— Data supplied —
-=-=-

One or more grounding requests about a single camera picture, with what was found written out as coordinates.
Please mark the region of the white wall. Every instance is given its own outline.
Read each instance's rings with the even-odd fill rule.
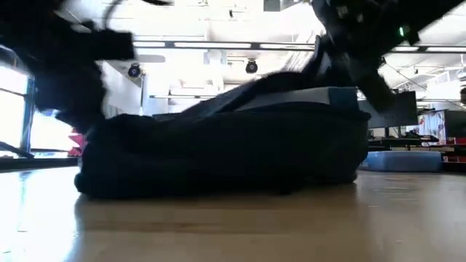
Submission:
[[[108,88],[104,102],[113,106],[119,113],[139,114],[141,111],[142,89],[123,76],[107,62],[102,62],[103,83]]]
[[[143,81],[143,115],[168,113],[167,98],[149,98],[150,95],[167,96],[170,91],[171,76],[165,73],[165,65],[145,64],[147,74]]]
[[[460,102],[434,102],[429,104],[429,108],[435,108],[435,110],[462,110]]]
[[[201,101],[201,99],[196,98],[179,98],[174,100],[176,104],[169,104],[168,98],[149,98],[143,108],[143,114],[145,116],[153,116],[155,114],[180,113]]]
[[[429,83],[425,93],[427,99],[454,99],[460,97],[461,83],[459,81],[451,81],[444,83]]]
[[[376,138],[384,138],[385,137],[385,128],[373,128],[374,131],[374,137]],[[397,138],[398,137],[398,128],[397,127],[391,127],[389,128],[390,135]],[[405,128],[401,128],[401,135],[404,135]]]

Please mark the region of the black monitor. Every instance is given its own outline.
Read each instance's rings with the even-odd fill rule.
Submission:
[[[396,95],[395,104],[384,113],[378,113],[367,100],[359,101],[359,109],[372,117],[369,128],[400,127],[418,125],[416,92],[402,92]]]
[[[466,111],[446,110],[444,117],[447,138],[466,137]]]

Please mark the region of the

-=-=-

— Task to carry out —
Provide nothing but the number of lines in the material above in which the string "region" is found.

— Written reply —
3